I'm buying, but staying 'safe'
So what now? With 60% in cash I must admit it is somewhat easier for me. I do not believe that we are heading for a crash for reasons described above. But the speed of the reversal tells me that we are clearly in a sentiment-driven correction. These are difficult to analyse and it is equally hard to assess how far they may go and where they will stop. However, in such sentiment-driven rallies or declines I recall the words of a wise investment mentor of mine many years ago – remember, she said, when things feel great, they are not that good; but when things look terrible, they are not that bad.
With 60% in cash I am not selling. My next moves will be to buy unless there is new news. You never get the bottoms or tops, and when it is not clear how low sentiment might take markets, the best approach is to buy steadily and cautiously. I dipped my toes in earlier this week – only 2% but you have to start somewhere. I am looking at ‘safe’ markets and sectors first – this week it was the US and UK - to be followed by markets and sectors where sentiment is doing the most damage, for example South East Asia, general emerging markets and eventually even commodities and energy.

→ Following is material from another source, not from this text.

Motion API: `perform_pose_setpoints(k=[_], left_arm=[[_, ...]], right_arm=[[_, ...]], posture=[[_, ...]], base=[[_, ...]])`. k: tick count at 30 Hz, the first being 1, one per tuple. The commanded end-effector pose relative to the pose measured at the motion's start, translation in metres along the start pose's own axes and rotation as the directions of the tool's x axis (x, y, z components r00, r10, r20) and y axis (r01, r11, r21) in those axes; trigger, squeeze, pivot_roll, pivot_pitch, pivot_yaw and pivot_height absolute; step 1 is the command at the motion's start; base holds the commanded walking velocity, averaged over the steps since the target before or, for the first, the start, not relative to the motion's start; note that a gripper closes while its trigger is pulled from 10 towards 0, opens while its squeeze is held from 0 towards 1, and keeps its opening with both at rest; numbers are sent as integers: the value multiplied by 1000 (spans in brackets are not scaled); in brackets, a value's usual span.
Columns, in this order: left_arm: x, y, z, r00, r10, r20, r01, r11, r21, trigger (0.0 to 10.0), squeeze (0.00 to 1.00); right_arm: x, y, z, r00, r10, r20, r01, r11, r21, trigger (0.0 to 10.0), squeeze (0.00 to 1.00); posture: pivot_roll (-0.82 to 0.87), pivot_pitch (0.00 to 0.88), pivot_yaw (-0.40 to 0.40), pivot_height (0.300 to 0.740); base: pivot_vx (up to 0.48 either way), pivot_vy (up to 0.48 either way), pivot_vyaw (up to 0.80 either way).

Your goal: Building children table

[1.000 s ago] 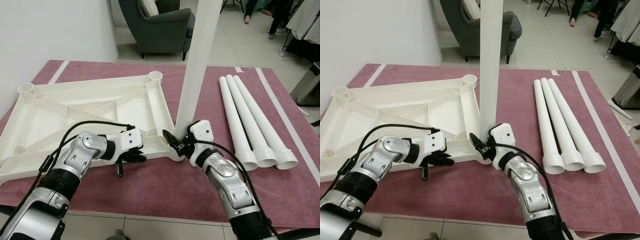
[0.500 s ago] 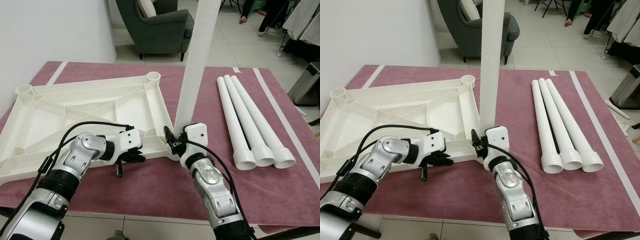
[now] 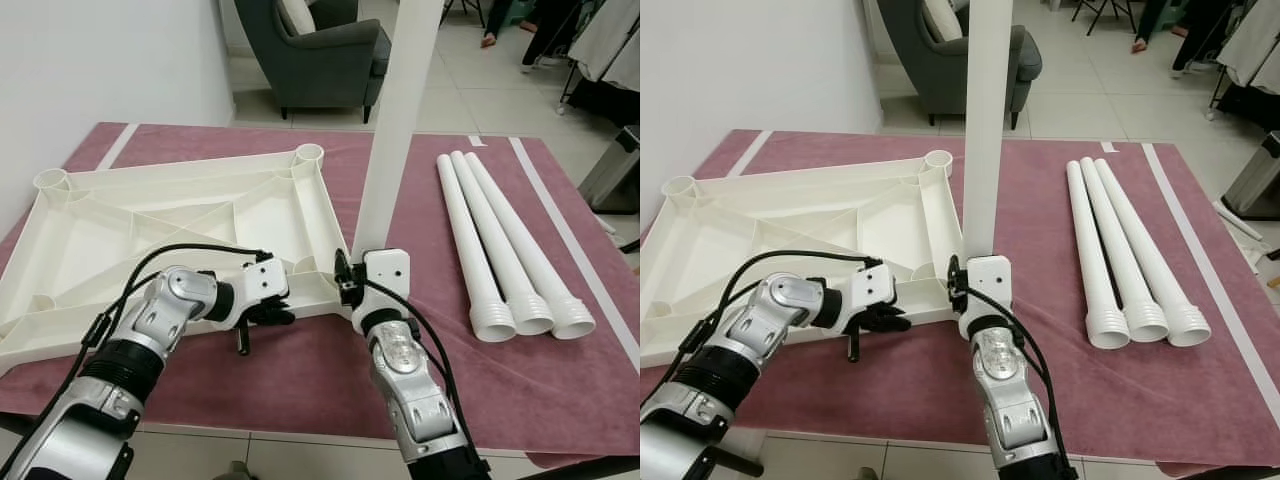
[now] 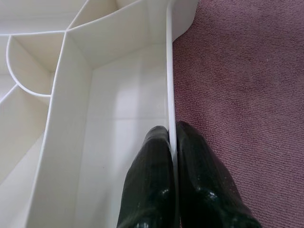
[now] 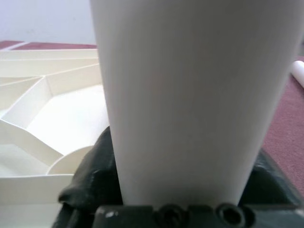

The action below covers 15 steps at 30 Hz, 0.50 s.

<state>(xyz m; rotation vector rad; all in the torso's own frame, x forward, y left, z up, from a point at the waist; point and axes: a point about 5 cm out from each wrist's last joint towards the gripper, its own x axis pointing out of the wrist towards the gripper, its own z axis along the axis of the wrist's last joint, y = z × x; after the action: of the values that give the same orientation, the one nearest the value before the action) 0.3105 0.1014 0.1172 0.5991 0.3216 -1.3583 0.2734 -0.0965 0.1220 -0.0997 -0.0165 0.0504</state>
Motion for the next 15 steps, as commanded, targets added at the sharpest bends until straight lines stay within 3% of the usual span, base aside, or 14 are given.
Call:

I am a long term investor with a relatively high risk tolerance. Those with a lower risk tolerance and shorter time horizons might want to participate in a different way, for example through absolute return funds that look to dampen volatility or multi-strategy funds that manage risk through diversification. Or they might just want to stay out and let sentiment have its head – even though this might mean getting back in at higher levels than today.
Rob Kyprianou is a former chief executive of AXA Framlington Investment Managers. He is chairman of the Polar Capital Global Financials Trust (PCFT ) and a non-executive of Pimco Europe.